The bill will also apparently give the states that opt in a cut of the revenues from the leased plots of the OCS, a deal-sweetener for state governments that the coastal-state senators also balked at. As they point out in the letter, one state could bar drilling while a neighboring state could allow it—and the state borders don't mean much in the event of an oil spill. The senators note that there have been 40 oil spills that have each dumped more than 42,000 gallons into US waters since 1964. The infamous 1989 Exxon Valdez spill covered 1,300 miles. Offshore drilling could also threaten coastal industries such as fishing and tourism, which are worth some $11.4 trillion, the letter says—and for little pay off. "The fact of the matter is that we only have 3% of the world’s oil reserves while we use 25% of the world’s oil," write the senators write. "The only way for us to lower oil prices is to pursue an aggressive policy of energy efficiency and conservation."

But there's also a sizable block of pro-drilling Democrats itching for outer continental shelf drilling to be included in the climate and energy bill. Mary Landrieu (D-La.) said yesterday that a revenue sharing deal between oil companies and states is "absolutely crucial for me, yes, and for several other important senators.”

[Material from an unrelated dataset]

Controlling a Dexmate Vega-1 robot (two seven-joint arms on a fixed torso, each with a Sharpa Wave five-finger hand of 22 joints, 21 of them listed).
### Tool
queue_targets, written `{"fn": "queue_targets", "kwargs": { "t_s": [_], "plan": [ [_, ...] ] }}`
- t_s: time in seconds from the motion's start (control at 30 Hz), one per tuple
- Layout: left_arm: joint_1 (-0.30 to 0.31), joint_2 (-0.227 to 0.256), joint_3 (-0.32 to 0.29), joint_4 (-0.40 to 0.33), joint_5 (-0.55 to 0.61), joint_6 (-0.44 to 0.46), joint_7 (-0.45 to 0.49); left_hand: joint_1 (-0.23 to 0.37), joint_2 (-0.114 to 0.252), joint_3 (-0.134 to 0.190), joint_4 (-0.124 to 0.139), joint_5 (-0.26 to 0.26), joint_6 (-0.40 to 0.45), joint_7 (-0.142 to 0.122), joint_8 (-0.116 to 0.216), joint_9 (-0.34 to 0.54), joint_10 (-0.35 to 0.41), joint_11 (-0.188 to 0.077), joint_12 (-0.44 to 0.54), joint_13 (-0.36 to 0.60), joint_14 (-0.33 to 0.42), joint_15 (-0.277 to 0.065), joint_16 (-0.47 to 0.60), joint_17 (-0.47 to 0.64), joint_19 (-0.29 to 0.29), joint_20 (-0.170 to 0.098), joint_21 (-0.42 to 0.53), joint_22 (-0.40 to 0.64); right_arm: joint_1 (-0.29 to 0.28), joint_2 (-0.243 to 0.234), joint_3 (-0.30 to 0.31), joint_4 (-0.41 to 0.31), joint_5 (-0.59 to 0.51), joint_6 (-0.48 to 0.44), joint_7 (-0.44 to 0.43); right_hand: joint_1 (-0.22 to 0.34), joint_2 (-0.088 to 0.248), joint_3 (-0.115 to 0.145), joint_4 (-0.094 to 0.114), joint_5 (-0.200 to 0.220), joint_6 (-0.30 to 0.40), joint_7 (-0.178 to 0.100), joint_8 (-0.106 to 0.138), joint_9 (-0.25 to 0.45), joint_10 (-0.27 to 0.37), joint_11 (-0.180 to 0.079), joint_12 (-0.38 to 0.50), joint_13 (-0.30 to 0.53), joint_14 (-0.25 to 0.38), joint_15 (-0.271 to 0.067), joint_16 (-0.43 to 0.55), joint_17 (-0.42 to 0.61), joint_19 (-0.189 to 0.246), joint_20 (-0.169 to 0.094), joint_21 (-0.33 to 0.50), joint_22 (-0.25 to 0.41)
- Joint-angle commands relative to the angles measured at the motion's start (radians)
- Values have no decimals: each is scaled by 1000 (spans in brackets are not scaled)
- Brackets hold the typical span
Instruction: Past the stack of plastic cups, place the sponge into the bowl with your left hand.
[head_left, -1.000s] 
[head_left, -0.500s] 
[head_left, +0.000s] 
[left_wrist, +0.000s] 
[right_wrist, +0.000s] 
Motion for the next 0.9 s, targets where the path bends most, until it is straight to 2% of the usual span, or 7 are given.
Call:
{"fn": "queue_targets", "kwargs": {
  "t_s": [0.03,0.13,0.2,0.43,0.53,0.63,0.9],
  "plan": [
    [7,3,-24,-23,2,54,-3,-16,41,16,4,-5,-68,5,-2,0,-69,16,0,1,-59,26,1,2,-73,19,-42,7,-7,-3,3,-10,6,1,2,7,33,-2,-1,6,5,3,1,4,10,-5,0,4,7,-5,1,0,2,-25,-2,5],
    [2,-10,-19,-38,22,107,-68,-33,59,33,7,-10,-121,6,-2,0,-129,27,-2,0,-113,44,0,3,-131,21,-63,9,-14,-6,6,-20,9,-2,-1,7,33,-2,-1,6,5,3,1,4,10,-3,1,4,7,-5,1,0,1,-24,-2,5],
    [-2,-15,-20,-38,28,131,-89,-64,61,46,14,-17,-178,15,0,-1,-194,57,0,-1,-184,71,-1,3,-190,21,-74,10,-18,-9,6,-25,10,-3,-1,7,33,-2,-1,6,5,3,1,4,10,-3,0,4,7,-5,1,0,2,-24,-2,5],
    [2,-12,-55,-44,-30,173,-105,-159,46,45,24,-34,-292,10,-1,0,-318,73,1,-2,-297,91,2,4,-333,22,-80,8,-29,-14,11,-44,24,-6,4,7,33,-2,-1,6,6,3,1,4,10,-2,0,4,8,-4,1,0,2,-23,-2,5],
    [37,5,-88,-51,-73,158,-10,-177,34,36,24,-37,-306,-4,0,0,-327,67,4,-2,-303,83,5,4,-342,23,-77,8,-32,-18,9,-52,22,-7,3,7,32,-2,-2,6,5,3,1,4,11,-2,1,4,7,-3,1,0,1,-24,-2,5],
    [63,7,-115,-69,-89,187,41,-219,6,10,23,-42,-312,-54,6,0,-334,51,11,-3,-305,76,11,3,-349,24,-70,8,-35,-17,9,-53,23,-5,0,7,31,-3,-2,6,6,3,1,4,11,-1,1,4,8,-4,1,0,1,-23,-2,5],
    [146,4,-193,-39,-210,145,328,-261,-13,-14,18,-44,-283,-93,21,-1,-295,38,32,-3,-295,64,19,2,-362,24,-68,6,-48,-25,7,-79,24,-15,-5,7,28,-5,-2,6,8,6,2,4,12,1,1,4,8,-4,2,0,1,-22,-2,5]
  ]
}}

Following a meeting with Kerry, Alaska Democrat Mark Begich told reporters that senators "are still working" on drilling components, but provisions that would allow state to decide on drilling are expected to be included. "[T]hat’s great because Alaska loves OCS," said Begich, who also wrote a letter to Majority Leader Harry Reid on Wednesday outlining his desire for more drilling. "It will benefit no Alaskan to slow the advance of climate change's effects if no one can afford to rebuild their eroding village, meet a payroll or heat their home," Begich wrote.

As environmental advocates briefed on the bill have pointed out, some proposed language on outer continental shelf drilling could actually mark an improvement over where things stand today. In October 2008, Congress allowed the long-standing moratorium on offshore drilling to expire. Currently almost the entire OCS is available for leasing by oil companies, though no new tracts have been leased so far. If the bill protects some areas, it could be acceptable—but that's a big if. Revenue-sharing is also a big concern for enviros, since it would dramatically increase a state's incentive to opt-in.

While enviros anticipated that they would need to accept some drilling in a bill in exchange for a carbon cap, the details that have trickled out so far indicate that the provisions might be a greater expansion of drilling than their lowest expectations. As Kerry, Graham and Lieberman court Big Oil to gather support for a bill, are they at risk of losing their left flank?